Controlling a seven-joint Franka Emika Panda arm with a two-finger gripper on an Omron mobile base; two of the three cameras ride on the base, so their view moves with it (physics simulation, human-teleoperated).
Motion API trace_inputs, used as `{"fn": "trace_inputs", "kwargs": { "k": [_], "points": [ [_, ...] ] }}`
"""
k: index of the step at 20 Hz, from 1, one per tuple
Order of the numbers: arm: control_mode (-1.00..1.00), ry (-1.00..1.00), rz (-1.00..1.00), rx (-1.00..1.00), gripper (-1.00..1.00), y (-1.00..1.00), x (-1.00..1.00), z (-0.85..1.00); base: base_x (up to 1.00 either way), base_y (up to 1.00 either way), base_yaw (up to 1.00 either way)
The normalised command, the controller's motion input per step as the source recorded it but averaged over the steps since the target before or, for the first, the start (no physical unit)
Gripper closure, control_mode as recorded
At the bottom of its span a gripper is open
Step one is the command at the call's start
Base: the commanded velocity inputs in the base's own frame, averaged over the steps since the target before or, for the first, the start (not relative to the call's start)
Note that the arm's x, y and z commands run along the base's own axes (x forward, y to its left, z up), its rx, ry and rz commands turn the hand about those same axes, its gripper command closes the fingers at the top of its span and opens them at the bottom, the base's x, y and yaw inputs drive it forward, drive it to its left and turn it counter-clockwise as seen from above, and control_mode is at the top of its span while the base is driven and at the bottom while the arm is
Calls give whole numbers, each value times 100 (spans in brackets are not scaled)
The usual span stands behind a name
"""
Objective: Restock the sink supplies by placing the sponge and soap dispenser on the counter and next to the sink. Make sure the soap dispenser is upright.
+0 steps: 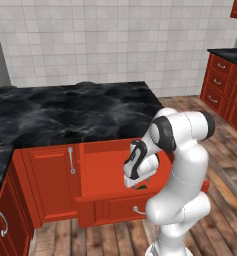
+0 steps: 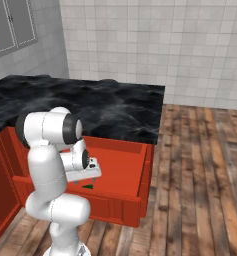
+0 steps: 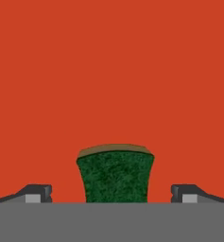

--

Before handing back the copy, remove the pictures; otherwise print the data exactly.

**Answer below**
Controlling a seven-joint Franka Emika Panda arm with a two-finger gripper on an Omron mobile base; two of the three cameras ride on the base, so their view moves with it (physics simulation, human-teleoperated).
Motion API trace_inputs, used as `{"fn": "trace_inputs", "kwargs": { "k": [_], "points": [ [_, ...] ] }}`
"""
k: index of the step at 20 Hz, from 1, one per tuple
Order of the numbers: arm: control_mode (-1.00..1.00), ry (-1.00..1.00), rz (-1.00..1.00), rx (-1.00..1.00), gripper (-1.00..1.00), y (-1.00..1.00), x (-1.00..1.00), z (-0.85..1.00); base: base_x (up to 1.00 either way), base_y (up to 1.00 either way), base_yaw (up to 1.00 either way)
The normalised command, the controller's motion input per step as the source recorded it but averaged over the steps since the target before or, for the first, the start (no physical unit)
Gripper closure, control_mode as recorded
At the bottom of its span a gripper is open
Step one is the command at the call's start
Base: the commanded velocity inputs in the base's own frame, averaged over the steps since the target before or, for the first, the start (not relative to the call's start)
Note that the arm's x, y and z commands run along the base's own axes (x forward, y to its left, z up), its rx, ry and rz commands turn the hand about those same axes, its gripper command closes the fingers at the top of its span and opens them at the bottom, the base's x, y and yaw inputs drive it forward, drive it to its left and turn it counter-clockwise as seen from above, and control_mode is at the top of its span while the base is driven and at the bottom while the arm is
Calls give whole numbers, each value times 100 (spans in brackets are not scaled)
The usual span stands behind a name
"""
Objective: Restock the sink supplies by placing the sponge and soap dispenser on the counter and next to the sink. Make sure the soap dispenser is upright.
+0 steps: 
+0 steps: 
+0 steps: 

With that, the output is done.